The memo was for some time already in the hands of Colonel Sandherr, director of the office of information, who has since died of general paresis. "Escapes" took place, papers disappeared, as they still do today; the author of the memo was sought, when ahead of time one was made aware, little by little, that this author could be only an officer of the High Comman and an artillery officer: a doubly glaring error, showing with which superficial spirit this affair had been studied, because a reasoned examination shows that it could only be a question of an officer of troops. Thus searching the house, examining writings, it was like a family matter, a traitor to be surprised in the same offices, in order to expel him. And, while I don't want to retell a partly known history here, Commander Paty de Clam enters the scene, as soon as first suspicion falls upon Dreyfus. From this moment, it is he who invented Dreyfus, the affair becomes that affair, made actively to confuse the traitor, to bring him to a full confession. There is the Minister of War, General Mercier, whose intelligence seems poor; there are the head of the High Command, General De Boisdeffre, who appears to have yielded to his clerical passion, and the assistant manager of the High Command, General Gonse, whose conscience could put up with many things. But, at the bottom, there is initially only Commander Du Paty de Clam, who carries them all out, who hypnotizes them, because he deals also with spiritism, with occultism, conversing with spirits. One could not conceive of the experiments to which he subjected unhappy Dreyfus, the traps into which he wanted to make him fall, the insane investigations, monstrous imaginations, a whole torturing insanity.

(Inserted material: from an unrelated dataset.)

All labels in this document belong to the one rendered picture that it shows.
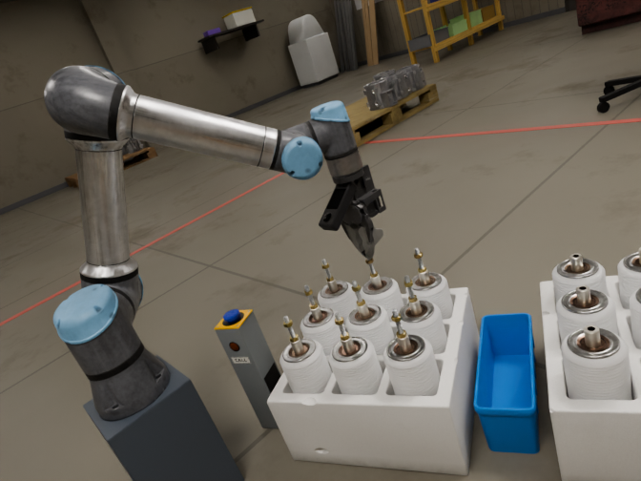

Ah! this first affair is a nightmare for those who know its true details! Commander Du Paty de Clam arrests Dreyfus, in secret. He turns to Mrs. Dreyfus, terrorizes her, says to her that, if she speaks, her husband is lost. During this time, the unhappy one tore his flesh, howled his innocence. And the instructions were made thus, as in a 15th century tale, shrouded in mystery, with a savage complication of circumstances, all based on only one childish charge, this idiotic affair, which was not only a vulgar treason, but was also the most impudent of hoaxes, because the famously delivered secrets were almost all without value. If I insist, it is that the kernel is here, from whence the true crime will later emerge, the terrible denial of justice from which France is sick. I would like to touch with a finger on how this miscarriage of justice could be possible, how it was born from the machinations of Commander Du Paty de Clam, how General Mercier, General De Boisdeffre and General Gonse could be let it happen, to engage little by little their responsibility in this error, that they believed a need, later, to impose like the holy truth, a truth which is not even discussed. At the beginning, there is not this, on their part, this incuriosity and obtuseness. At most, one feels them to yield to an ambiance of religious passions and the prejudices of the physical spirit. They allowed themselves a mistake.

But here Dreyfus is before the council of war. Closed doors are absolutely required. A traitor would have opened the border with the enemy to lead the German emperor to Notre-Dame, without taking measures to maintain narrow silence and mystery. The nation is struck into a stupor, whispering of terrible facts, monstrous treasons which make History indignant; naturally the nation is so inclined. There is no punishment too severe, it will applaud public degradation, it will want the culprit to remain on his rock of infamy, devoured by remorse. Is this then true, the inexpressible things, the dangerous things, capable of plunging Europe into flames, which one must carefully bury behind these closed doors? No! There was behind this, only the romantic and lunatic imaginations of Commander Paty de Clam. All that was done only to hide the most absurd of novella plots. And it suffices, to ensure oneself of this, to study with attention the bill of indictment, read in front of the council of war.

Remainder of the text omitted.